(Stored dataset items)
────────────────

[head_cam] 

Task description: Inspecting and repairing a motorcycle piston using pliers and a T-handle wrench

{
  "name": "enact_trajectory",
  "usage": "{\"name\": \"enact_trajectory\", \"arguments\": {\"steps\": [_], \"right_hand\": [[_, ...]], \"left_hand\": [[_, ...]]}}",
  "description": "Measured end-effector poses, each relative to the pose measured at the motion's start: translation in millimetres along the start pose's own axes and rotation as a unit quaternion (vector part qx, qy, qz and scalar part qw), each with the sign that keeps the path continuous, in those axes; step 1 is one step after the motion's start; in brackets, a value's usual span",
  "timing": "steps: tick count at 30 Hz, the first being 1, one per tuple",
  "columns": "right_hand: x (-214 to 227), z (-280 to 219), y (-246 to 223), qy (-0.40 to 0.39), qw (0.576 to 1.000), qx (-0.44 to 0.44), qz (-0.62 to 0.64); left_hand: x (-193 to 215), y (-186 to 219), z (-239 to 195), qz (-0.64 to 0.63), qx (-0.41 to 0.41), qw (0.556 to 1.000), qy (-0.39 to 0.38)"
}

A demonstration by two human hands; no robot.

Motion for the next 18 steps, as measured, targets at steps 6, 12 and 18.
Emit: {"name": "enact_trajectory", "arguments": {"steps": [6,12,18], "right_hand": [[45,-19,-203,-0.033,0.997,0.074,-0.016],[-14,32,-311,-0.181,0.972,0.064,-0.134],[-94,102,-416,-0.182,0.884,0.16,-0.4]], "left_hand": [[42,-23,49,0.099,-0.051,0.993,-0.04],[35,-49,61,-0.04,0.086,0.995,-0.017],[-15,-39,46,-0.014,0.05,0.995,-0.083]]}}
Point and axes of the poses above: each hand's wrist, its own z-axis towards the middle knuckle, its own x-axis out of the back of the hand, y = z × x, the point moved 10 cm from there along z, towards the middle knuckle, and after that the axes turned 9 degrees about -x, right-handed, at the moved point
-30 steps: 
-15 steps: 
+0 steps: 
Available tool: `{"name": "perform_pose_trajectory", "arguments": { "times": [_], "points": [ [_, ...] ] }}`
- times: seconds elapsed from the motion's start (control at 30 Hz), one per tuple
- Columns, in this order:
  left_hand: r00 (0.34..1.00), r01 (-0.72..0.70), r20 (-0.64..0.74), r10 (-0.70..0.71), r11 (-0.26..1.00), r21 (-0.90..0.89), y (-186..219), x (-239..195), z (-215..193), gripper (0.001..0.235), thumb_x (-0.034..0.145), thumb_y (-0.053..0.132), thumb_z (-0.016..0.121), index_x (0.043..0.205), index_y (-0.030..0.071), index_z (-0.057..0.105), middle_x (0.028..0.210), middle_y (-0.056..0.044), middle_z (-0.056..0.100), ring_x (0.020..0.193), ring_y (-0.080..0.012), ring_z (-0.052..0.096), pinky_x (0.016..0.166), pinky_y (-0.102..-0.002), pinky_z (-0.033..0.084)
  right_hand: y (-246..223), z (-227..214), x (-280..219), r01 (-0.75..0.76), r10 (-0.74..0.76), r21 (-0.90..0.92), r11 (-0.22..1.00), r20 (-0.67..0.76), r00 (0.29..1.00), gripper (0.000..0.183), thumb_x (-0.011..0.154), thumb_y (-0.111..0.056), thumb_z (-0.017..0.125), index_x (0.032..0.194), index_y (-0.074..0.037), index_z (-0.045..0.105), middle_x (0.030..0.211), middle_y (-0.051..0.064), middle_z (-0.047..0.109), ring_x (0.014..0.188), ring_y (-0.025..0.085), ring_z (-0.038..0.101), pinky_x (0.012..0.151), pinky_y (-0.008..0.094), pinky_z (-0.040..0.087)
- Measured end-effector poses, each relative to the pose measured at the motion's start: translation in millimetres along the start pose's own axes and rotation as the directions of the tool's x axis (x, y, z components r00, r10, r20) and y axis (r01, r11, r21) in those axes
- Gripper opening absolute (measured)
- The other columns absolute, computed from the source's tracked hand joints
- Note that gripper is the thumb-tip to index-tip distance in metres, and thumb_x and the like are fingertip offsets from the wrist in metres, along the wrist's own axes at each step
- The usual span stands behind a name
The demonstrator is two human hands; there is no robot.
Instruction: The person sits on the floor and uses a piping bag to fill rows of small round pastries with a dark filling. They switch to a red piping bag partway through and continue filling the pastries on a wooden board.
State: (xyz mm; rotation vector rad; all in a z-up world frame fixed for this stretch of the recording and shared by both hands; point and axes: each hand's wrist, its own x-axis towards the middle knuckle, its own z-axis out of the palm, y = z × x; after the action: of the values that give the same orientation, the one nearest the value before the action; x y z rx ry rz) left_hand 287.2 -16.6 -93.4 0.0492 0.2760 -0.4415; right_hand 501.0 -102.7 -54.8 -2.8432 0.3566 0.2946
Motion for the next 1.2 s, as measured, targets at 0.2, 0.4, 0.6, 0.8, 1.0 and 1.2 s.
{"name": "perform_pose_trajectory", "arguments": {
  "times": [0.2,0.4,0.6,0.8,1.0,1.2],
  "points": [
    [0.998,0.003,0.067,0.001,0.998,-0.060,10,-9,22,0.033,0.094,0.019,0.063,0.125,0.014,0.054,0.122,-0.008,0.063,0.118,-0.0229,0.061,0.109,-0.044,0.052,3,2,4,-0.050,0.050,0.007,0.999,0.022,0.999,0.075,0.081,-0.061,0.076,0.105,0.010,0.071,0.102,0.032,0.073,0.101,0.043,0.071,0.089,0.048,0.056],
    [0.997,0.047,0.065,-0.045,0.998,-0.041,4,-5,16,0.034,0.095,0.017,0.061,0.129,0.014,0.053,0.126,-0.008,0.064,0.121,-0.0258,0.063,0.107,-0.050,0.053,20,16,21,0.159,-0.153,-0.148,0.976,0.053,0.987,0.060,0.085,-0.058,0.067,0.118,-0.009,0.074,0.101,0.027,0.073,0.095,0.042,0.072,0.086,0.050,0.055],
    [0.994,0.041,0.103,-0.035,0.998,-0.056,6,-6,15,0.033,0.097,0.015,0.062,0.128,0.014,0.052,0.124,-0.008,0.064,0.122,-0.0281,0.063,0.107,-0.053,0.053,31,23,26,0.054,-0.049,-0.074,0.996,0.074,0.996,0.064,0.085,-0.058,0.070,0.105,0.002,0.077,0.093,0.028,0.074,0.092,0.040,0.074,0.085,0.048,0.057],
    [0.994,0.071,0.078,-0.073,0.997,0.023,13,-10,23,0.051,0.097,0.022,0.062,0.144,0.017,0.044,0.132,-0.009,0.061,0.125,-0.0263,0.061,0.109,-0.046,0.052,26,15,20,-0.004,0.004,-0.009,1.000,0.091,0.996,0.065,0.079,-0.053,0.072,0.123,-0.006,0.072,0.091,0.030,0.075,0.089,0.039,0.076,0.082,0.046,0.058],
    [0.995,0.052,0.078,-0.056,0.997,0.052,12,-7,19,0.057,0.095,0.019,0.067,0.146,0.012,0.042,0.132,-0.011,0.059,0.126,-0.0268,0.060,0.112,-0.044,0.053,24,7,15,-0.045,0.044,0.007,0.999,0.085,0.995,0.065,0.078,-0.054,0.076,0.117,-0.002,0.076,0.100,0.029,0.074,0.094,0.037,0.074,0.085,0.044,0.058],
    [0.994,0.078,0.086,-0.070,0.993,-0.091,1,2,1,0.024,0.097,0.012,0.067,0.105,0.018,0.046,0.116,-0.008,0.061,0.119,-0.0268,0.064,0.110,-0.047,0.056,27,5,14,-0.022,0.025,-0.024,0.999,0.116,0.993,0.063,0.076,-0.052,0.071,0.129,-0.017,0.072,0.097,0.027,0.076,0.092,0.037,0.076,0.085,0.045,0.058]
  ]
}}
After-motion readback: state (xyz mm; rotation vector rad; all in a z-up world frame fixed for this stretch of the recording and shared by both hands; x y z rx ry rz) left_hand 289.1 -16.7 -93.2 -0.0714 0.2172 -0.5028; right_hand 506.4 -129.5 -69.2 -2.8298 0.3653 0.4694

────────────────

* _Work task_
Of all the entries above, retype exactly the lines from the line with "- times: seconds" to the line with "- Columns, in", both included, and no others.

* _Answer to this problem_
- times: seconds elapsed from the motion's start (control at 30 Hz), one per tuple
- Columns, in this order:

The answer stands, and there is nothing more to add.